So far, Huawei has been known to US and European customers for their huge variety of HSDPA modems – the image below was shot at this year’s CeBit, and shows their most successful model:
 Huawei: Symbian Smartphones in H1 2009

However, the company has also produced a variety of little-known low-end handsets. While the company originally planned to kill this department due to smartphone pressures, Huawei’s James Chen thinks that the global economic crisis will prolong the department’s profitability so that smartphone projects can be started without external funding:

Despite recently calling off the sale of part of its terminal business, Huawei is planning major expansions in phones and mobile broadband devices. The economic crisis will extend the life of low-end feature-phones which have been its main handset product, giving the company time to deliver smartphones running all the major operating systems, without outside investment, he said.

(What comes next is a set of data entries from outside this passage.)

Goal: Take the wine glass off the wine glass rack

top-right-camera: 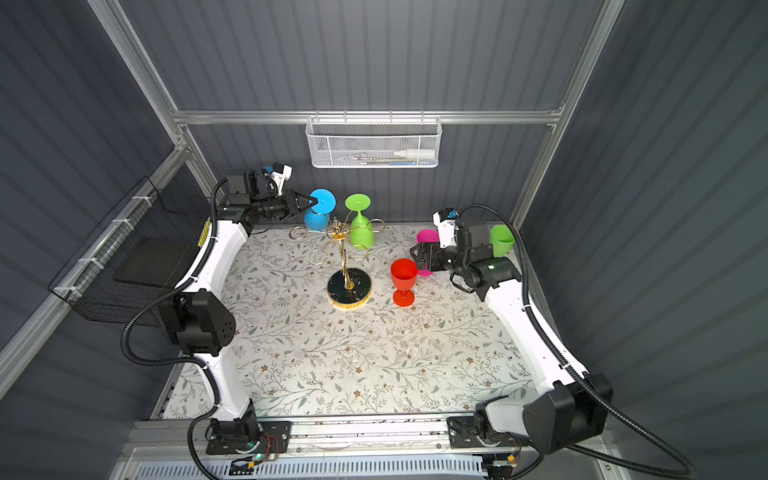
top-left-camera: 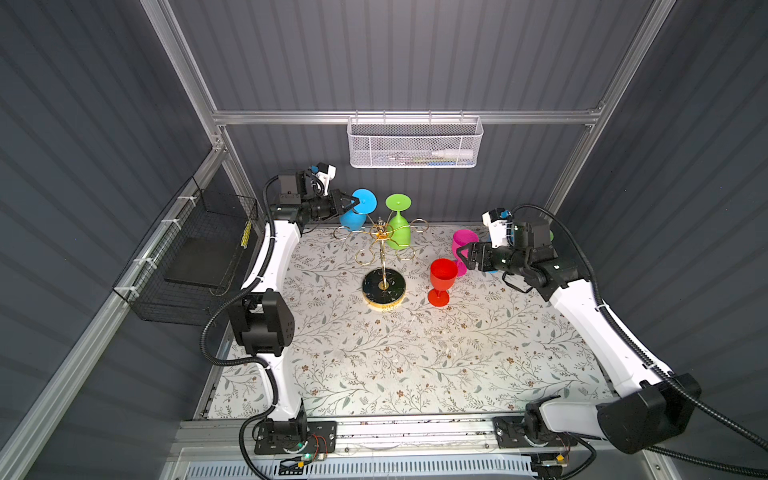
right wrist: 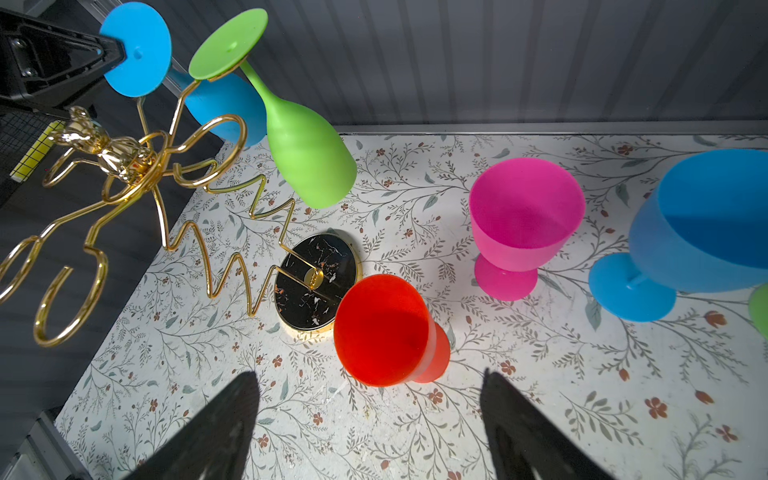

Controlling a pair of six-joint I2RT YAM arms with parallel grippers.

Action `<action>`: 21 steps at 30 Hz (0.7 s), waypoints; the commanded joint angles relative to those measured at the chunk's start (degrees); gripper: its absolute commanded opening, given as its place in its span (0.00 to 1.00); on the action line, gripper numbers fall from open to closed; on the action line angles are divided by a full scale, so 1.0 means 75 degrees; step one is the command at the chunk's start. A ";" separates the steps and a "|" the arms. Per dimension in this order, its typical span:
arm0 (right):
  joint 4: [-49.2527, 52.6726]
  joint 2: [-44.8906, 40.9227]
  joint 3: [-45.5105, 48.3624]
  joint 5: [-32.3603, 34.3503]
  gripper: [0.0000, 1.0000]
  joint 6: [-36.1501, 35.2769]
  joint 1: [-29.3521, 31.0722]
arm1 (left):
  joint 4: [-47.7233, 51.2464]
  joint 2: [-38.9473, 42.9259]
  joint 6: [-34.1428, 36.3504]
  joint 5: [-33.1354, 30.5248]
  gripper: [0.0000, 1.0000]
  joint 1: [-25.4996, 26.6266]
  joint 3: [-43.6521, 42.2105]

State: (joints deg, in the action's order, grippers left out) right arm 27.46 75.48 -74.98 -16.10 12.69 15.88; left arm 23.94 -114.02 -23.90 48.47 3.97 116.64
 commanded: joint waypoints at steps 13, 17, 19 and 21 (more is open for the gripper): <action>-0.0046 -0.0027 0.0116 -0.0164 0.86 0.0032 -0.0031 | -0.1110 0.0438 -0.1237 0.0760 0.00 -0.0230 -0.0618; -0.0061 -0.0077 0.0175 -0.0151 0.86 0.0043 -0.0028 | -0.1484 0.0526 -0.1548 0.0914 0.00 -0.0288 -0.0771; -0.0070 -0.0103 0.0199 -0.0151 0.86 0.0044 -0.0031 | -0.1725 0.0562 -0.1759 0.0997 0.00 -0.0318 -0.0861; -0.0068 -0.0123 0.0216 -0.0133 0.86 0.0043 -0.0031 | -0.1908 0.0597 -0.1924 0.1076 0.00 -0.0340 -0.0934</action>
State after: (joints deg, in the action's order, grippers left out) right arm 27.35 75.46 -73.97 -16.53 12.86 15.88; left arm 13.65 -112.40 -35.51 54.50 2.04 110.28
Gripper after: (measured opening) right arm 0.860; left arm 0.063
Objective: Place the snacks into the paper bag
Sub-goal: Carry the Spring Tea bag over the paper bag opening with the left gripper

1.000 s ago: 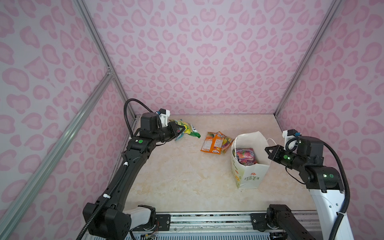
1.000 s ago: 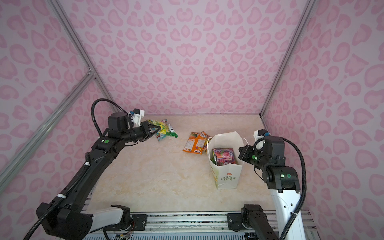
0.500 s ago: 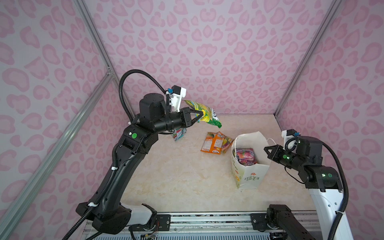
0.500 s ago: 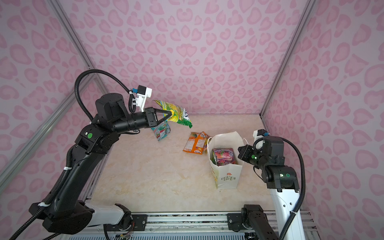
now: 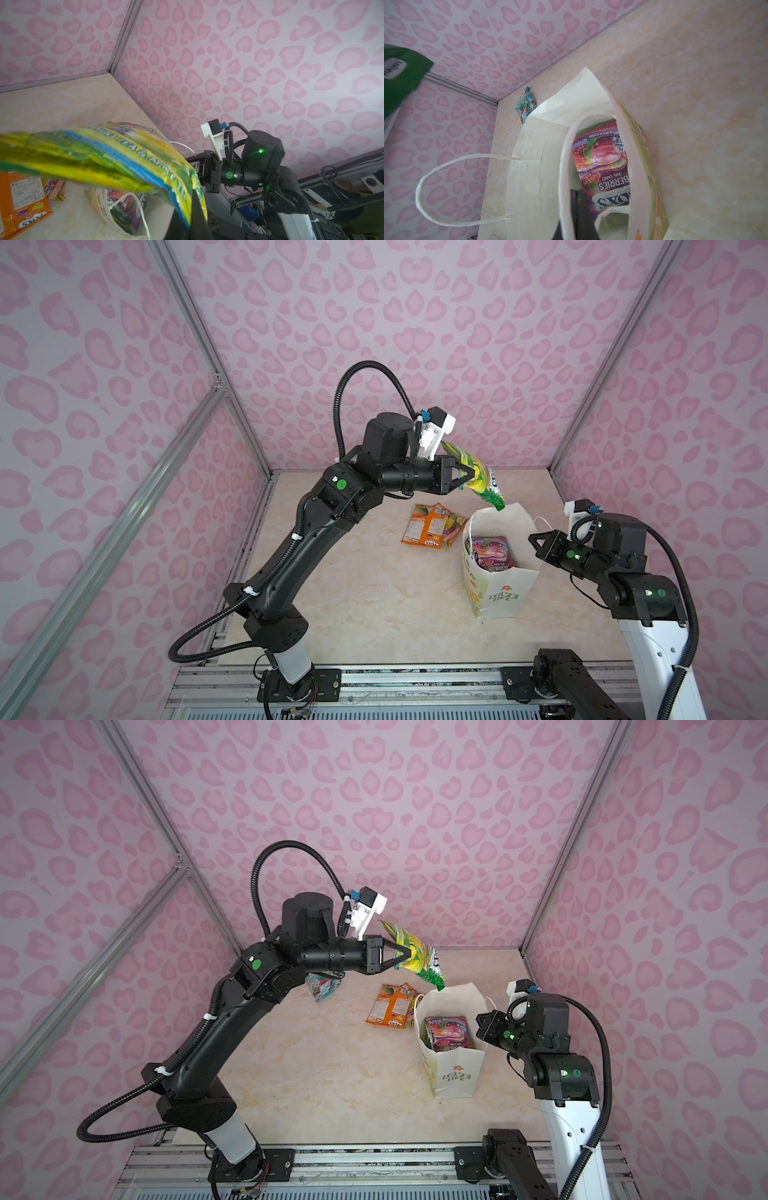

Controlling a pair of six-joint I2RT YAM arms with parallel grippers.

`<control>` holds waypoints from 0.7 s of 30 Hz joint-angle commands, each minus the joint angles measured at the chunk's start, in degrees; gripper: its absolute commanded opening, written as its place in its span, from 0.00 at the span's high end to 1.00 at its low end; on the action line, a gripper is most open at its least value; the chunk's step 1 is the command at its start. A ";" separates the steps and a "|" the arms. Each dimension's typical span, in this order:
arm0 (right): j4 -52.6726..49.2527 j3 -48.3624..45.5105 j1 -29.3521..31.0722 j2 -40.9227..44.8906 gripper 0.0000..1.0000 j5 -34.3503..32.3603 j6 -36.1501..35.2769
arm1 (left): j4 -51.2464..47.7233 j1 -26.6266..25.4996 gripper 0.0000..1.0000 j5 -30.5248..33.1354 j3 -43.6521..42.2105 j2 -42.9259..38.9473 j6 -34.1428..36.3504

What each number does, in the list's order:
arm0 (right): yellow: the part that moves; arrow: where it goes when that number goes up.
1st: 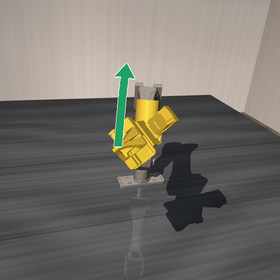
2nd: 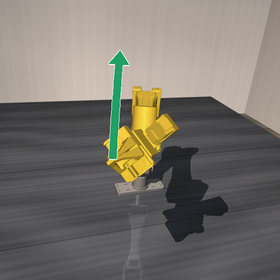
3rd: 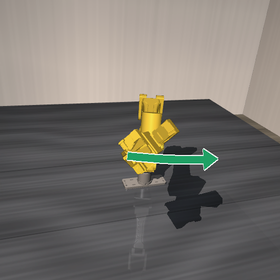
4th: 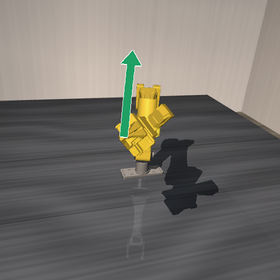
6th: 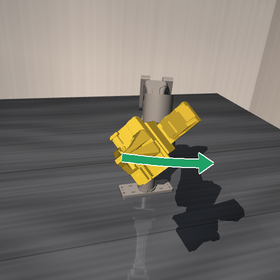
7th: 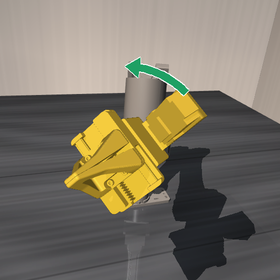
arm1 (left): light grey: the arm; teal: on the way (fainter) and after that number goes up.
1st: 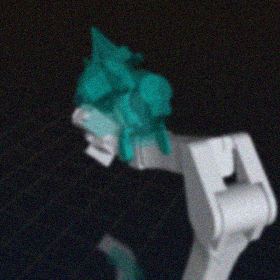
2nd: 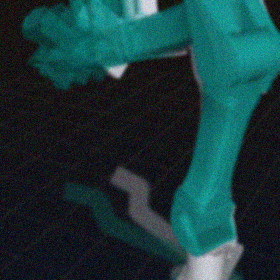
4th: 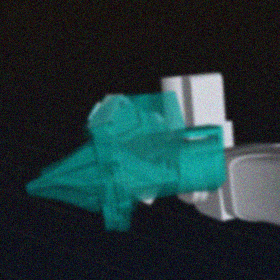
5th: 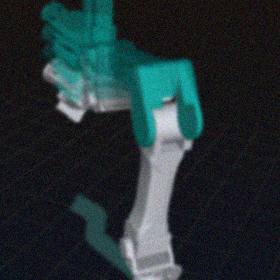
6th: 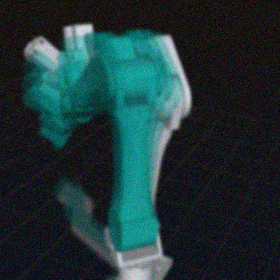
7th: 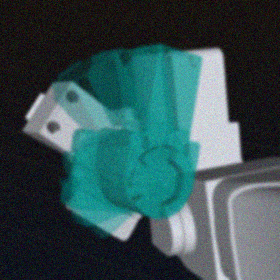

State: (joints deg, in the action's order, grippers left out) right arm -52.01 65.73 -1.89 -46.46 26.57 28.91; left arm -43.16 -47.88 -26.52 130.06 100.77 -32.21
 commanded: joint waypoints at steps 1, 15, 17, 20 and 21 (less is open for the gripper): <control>0.62 -0.29 0.05 0.05 1.00 -0.20 -0.52 | -1.43 -2.47 0.97 0.98 2.49 2.32 2.40; 1.19 -0.44 0.07 0.23 1.00 0.02 -0.08 | -7.72 -6.96 0.97 2.86 5.73 11.53 4.11; 1.12 -0.43 0.05 0.23 1.00 0.06 -0.11 | -7.99 -7.03 0.97 2.81 5.73 12.55 4.04; 1.21 -0.47 0.09 0.23 1.00 0.06 -0.09 | -8.04 -7.55 0.97 2.87 5.73 14.29 4.09; 1.27 -0.55 0.05 0.29 1.00 0.07 -0.08 | -8.19 -7.79 0.97 3.04 5.82 15.00 4.17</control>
State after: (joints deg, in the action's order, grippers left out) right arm -51.72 65.23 -1.89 -46.28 26.61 29.10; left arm -51.37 -55.20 -23.59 135.13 114.41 -28.88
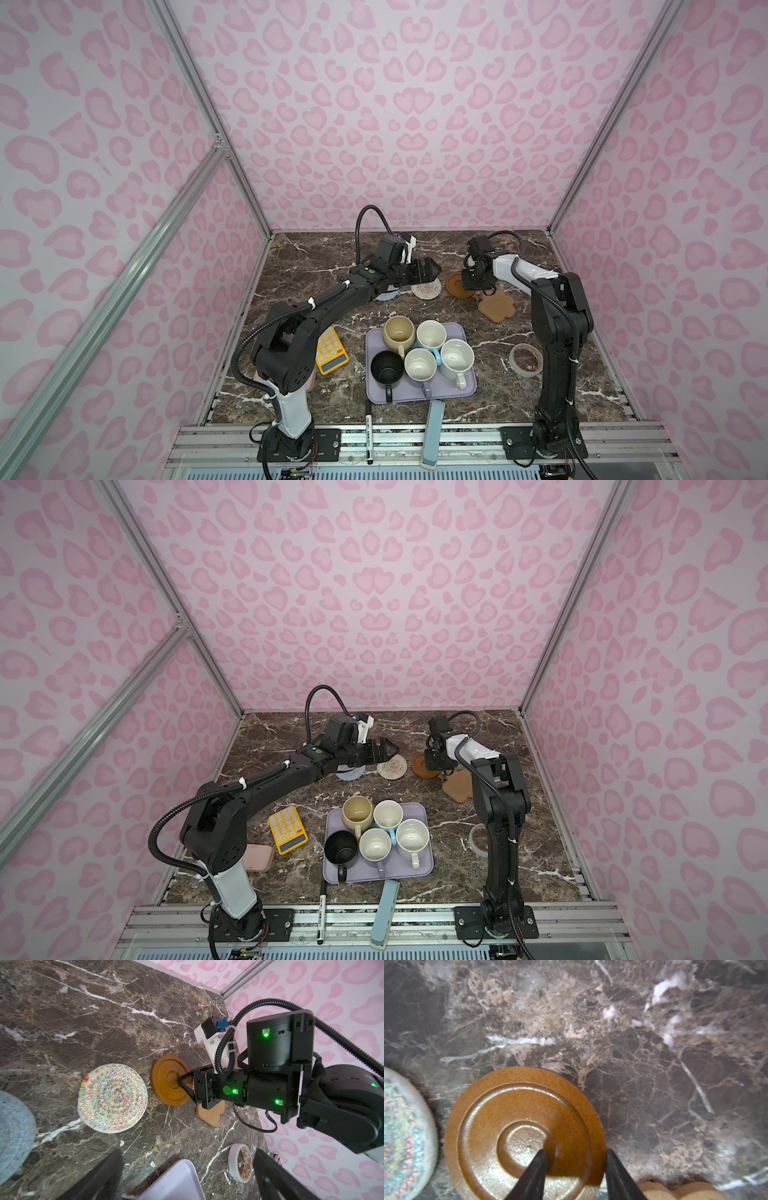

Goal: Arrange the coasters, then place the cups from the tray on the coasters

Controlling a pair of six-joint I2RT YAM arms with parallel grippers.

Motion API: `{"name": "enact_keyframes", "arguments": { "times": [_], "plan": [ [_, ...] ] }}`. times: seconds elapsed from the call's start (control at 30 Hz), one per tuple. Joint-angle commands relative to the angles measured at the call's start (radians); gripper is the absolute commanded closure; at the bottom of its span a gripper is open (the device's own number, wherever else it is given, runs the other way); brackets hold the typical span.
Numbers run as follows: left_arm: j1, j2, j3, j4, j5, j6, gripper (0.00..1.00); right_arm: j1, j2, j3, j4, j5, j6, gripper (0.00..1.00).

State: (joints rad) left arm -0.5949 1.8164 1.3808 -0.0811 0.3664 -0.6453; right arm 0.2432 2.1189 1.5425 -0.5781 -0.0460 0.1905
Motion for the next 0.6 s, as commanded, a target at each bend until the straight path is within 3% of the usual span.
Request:
{"name": "enact_keyframes", "arguments": {
  "times": [0.0,0.37,0.47,0.57],
  "plan": [
    [0.0,-0.025,-0.012,0.019,-0.009,0.0,0.01,0.002,0.008,0.007,-0.088,-0.014,-0.003,0.53],
    [-0.001,-0.05,-0.023,0.001,-0.044,-0.002,0.02,0.002,-0.033,0.094,-0.119,0.001,-0.016,0.39],
    [0.0,-0.071,-0.029,-0.007,-0.053,0.001,0.02,0.002,-0.083,0.06,-0.118,0.004,-0.006,0.35],
    [-0.005,-0.103,-0.067,-0.007,-0.044,-0.009,0.02,0.002,-0.171,-0.034,-0.093,-0.002,0.023,0.23]
  ]
}}
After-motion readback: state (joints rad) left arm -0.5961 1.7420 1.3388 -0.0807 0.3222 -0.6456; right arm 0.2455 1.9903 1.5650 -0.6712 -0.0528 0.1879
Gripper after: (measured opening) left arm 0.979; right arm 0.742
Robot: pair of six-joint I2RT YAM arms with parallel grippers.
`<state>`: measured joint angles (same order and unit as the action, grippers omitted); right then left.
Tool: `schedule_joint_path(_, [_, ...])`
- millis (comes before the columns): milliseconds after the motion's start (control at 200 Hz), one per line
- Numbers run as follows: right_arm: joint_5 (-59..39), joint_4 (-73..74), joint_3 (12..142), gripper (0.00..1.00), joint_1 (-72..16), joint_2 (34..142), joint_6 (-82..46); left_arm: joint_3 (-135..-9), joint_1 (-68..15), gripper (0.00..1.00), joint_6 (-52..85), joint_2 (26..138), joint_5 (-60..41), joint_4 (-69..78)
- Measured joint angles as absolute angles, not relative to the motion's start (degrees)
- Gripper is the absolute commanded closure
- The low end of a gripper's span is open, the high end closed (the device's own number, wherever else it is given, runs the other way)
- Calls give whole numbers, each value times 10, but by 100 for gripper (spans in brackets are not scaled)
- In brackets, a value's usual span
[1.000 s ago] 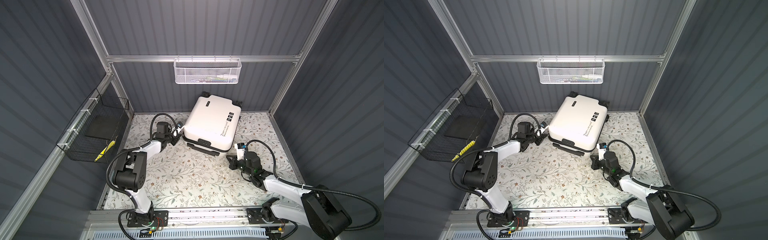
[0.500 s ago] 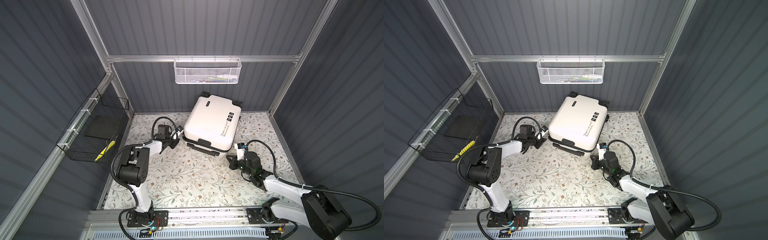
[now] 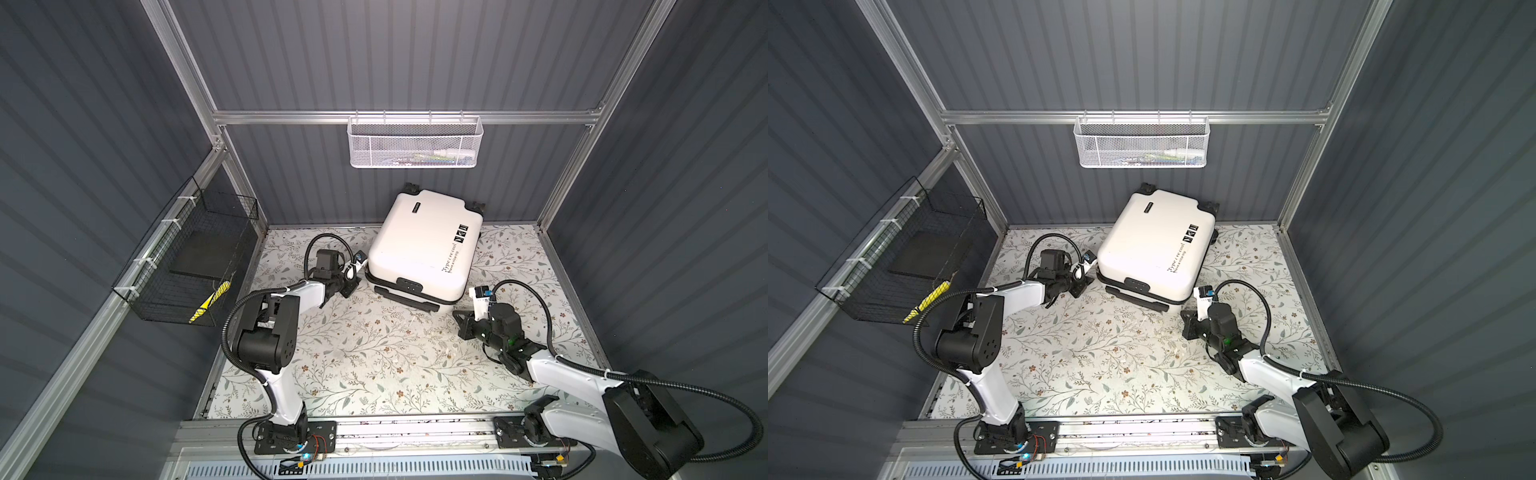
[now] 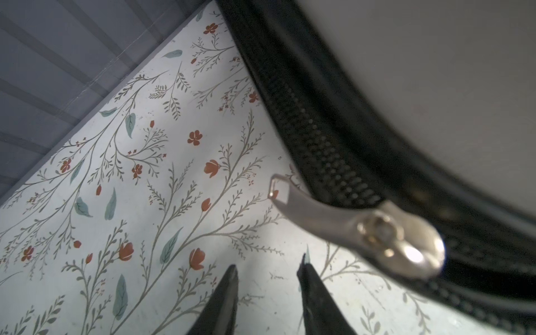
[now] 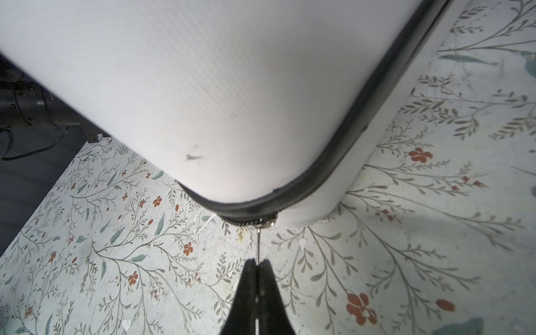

Specifically, one Symbian-based and one Android-based smartphone are expected to be finished by H12009 – but they will not be sold to end customers:

Huawei’s smartphones will be sold through operators, not bearing Huawei’s brand, said Chen, and the company has no plans to deliver content or services as Nokia does. “We will stand firm in the camp of the operators. Although we will customise phones, we will never directly sell services to the end user.”

As of now, nothing is known about pricing, features or form factors. Nevertheless, I personally think that the device will sell pretty well, and will also be solidly built (at least to some extent). Huawei’s modems are sold by almost every carrier world-wide, which means that their “road to market” will be easier than the one faced by most others.